_TASK DETAILS_
The records, repeated exactly and in full, are the expected answer.

**** RECORDS TO PROCESS

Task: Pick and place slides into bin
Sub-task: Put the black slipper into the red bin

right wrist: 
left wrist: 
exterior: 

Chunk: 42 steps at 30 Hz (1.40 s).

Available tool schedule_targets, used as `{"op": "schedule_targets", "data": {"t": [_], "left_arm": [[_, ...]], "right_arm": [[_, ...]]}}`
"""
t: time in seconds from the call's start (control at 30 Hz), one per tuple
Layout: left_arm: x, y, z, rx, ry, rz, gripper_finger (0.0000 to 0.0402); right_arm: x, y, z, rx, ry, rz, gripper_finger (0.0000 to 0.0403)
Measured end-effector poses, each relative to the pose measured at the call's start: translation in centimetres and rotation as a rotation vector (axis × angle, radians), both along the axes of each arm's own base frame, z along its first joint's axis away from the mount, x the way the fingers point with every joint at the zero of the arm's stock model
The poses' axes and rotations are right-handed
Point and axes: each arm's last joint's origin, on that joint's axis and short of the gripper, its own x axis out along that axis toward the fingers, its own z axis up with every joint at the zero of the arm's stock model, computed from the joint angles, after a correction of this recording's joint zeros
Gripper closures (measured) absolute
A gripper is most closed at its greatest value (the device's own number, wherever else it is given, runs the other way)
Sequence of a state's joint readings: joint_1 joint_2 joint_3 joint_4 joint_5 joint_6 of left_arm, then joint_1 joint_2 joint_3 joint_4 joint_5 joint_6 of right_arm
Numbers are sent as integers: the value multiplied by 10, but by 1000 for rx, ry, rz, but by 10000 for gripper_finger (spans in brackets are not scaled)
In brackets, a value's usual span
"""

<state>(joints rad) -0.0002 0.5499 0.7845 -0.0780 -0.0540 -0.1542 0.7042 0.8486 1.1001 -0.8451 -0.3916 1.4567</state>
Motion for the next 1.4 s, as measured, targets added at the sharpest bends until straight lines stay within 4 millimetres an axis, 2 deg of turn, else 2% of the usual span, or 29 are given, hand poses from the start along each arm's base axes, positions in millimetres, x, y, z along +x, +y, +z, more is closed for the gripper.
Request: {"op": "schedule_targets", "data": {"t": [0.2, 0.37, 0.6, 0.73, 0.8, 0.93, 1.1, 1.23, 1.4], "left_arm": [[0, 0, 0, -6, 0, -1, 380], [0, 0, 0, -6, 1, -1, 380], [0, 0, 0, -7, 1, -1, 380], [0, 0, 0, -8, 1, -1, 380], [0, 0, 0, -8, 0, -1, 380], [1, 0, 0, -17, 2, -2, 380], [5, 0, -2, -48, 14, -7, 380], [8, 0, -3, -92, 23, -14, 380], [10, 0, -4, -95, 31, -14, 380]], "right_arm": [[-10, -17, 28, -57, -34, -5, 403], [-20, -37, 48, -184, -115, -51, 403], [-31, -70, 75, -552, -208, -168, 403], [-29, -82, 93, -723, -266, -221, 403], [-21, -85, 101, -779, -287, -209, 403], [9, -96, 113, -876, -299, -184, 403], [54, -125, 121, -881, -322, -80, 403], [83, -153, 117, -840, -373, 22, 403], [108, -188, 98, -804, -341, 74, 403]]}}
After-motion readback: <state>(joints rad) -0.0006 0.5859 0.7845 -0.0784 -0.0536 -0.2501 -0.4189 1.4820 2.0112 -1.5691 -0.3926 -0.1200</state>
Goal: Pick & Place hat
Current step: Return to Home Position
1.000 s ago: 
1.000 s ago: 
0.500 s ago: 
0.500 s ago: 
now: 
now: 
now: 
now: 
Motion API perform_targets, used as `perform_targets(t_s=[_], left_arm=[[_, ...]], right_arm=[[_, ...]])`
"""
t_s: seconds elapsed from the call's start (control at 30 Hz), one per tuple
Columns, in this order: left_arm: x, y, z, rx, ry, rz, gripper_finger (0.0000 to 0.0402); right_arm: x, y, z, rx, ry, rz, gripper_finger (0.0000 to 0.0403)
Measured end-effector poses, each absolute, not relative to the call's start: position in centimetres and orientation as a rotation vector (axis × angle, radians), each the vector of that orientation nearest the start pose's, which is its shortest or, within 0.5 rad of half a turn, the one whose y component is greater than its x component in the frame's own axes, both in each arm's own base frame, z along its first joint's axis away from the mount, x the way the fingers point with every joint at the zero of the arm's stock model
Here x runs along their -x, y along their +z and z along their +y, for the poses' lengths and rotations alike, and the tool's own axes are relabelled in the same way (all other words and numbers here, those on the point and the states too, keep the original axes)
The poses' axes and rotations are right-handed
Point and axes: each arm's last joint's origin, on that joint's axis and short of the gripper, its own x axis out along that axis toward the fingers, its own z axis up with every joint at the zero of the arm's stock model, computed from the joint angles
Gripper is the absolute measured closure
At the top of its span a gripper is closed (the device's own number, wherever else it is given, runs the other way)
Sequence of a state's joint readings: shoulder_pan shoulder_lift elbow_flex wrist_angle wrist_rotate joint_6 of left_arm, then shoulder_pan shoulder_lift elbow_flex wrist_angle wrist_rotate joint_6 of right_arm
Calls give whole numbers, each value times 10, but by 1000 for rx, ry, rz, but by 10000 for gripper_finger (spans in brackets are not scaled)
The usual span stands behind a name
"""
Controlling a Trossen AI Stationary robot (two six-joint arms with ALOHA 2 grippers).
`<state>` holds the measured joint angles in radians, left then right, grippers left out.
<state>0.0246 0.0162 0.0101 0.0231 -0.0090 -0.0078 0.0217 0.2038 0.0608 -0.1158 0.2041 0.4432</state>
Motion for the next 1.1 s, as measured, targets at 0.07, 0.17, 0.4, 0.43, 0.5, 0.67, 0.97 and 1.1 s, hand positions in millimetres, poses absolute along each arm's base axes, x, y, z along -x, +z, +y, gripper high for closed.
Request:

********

_EXERCISE ANSWER_
Task: Pick and place slides into bin
Sub-task: Put the black slipper into the red bin

right wrist: 
left wrist: 
exterior: 

Chunk: 42 steps at 30 Hz (1.40 s).

Available tool schedule_targets, used as `{"op": "schedule_targets", "data": {"t": [_], "left_arm": [[_, ...]], "right_arm": [[_, ...]]}}`
"""
t: time in seconds from the call's start (control at 30 Hz), one per tuple
Layout: left_arm: x, y, z, rx, ry, rz, gripper_finger (0.0000 to 0.0402); right_arm: x, y, z, rx, ry, rz, gripper_finger (0.0000 to 0.0403)
Measured end-effector poses, each relative to the pose measured at the call's start: translation in centimetres and rotation as a rotation vector (axis × angle, radians), both along the axes of each arm's own base frame, z along its first joint's axis away from the mount, x the way the fingers point with every joint at the zero of the arm's stock model
The poses' axes and rotations are right-handed
Point and axes: each arm's last joint's origin, on that joint's axis and short of the gripper, its own x axis out along that axis toward the fingers, its own z axis up with every joint at the zero of the arm's stock model, computed from the joint angles, after a correction of this recording's joint zeros
Gripper closures (measured) absolute
A gripper is most closed at its greatest value (the device's own number, wherever else it is given, runs the other way)
Sequence of a state's joint readings: joint_1 joint_2 joint_3 joint_4 joint_5 joint_6 of left_arm, then joint_1 joint_2 joint_3 joint_4 joint_5 joint_6 of right_arm
Numbers are sent as integers: the value multiplied by 10, but by 1000 for rx, ry, rz, but by 10000 for gripper_finger (spans in brackets are not scaled)
In brackets, a value's usual span
"""

<state>(joints rad) -0.0002 0.5499 0.7845 -0.0780 -0.0540 -0.1542 0.7042 0.8486 1.1001 -0.8451 -0.3916 1.4567</state>
Motion for the next 1.4 s, as measured, targets added at the sharpest bends until straight lines stay within 4 millimetres an axis, 2 deg of turn, else 2% of the usual span, or 29 are given, hand poses from the start along each arm's base axes, positions in millimetres, x, y, z along +x, +y, +z, more is closed for the gripper.
Request: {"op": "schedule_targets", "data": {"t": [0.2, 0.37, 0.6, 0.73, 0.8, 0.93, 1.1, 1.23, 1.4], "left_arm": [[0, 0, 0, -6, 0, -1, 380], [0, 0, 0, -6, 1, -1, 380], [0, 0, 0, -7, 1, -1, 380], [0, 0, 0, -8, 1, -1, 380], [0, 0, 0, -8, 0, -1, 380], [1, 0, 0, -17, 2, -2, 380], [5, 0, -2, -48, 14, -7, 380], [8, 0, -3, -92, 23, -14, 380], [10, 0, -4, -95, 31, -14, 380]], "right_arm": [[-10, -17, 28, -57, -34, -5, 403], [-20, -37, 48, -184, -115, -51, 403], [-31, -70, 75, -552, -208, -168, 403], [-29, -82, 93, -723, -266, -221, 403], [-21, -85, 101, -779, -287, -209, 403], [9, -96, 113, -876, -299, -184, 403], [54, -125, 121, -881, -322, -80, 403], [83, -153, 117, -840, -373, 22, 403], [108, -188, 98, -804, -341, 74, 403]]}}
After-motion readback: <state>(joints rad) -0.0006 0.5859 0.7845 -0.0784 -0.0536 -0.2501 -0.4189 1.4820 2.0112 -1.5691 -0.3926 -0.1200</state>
Goal: Pick & Place hat
Current step: Return to Home Position
1.000 s ago: 
1.000 s ago: 
0.500 s ago: 
0.500 s ago: 
now: 
now: 
now: 
now: 
Motion API perform_targets, used as `perform_targets(t_s=[_], left_arm=[[_, ...]], right_arm=[[_, ...]])`
"""
t_s: seconds elapsed from the call's start (control at 30 Hz), one per tuple
Columns, in this order: left_arm: x, y, z, rx, ry, rz, gripper_finger (0.0000 to 0.0402); right_arm: x, y, z, rx, ry, rz, gripper_finger (0.0000 to 0.0403)
Measured end-effector poses, each absolute, not relative to the call's start: position in centimetres and orientation as a rotation vector (axis × angle, radians), each the vector of that orientation nearest the start pose's, which is its shortest or, within 0.5 rad of half a turn, the one whose y component is greater than its x component in the frame's own axes, both in each arm's own base frame, z along its first joint's axis away from the mount, x the way the fingers point with every joint at the zero of the arm's stock model
Here x runs along their -x, y along their +z and z along their +y, for the poses' lengths and rotations alike, and the tool's own axes are relabelled in the same way (all other words and numbers here, those on the point and the states too, keep the original axes)
The poses' axes and rotations are right-handed
Point and axes: each arm's last joint's origin, on that joint's axis and short of the gripper, its own x axis out along that axis toward the fingers, its own z axis up with every joint at the zero of the arm's stock model, computed from the joint angles
Gripper is the absolute measured closure
At the top of its span a gripper is closed (the device's own number, wherever else it is given, runs the other way)
Sequence of a state's joint readings: shoulder_pan shoulder_lift elbow_flex wrist_angle wrist_rotate joint_6 of left_arm, then shoulder_pan shoulder_lift elbow_flex wrist_angle wrist_rotate joint_6 of right_arm
Calls give whole numbers, each value times 10, but by 1000 for rx, ry, rz, but by 10000 for gripper_finger (spans in brackets are not scaled)
The usual span stands behind a name
"""
Controlling a Trossen AI Stationary robot (two six-joint arms with ALOHA 2 grippers).
`<state>` holds the measured joint angles in radians, left then right, grippers left out.
<state>0.0246 0.0162 0.0101 0.0231 -0.0090 -0.0078 0.0217 0.2038 0.0608 -0.1158 0.2041 0.4432</state>
Motion for the next 1.1 s, as measured, targets at 0.07, 0.17, 0.4, 0.43, 0.5, 0.67, 0.97 and 1.1 s, hand positions in millimetres, poses absolute along each arm's base axes, x, y, z along -x, +z, +y, gripper high for closed.
Request:

The exercise requires nothing more.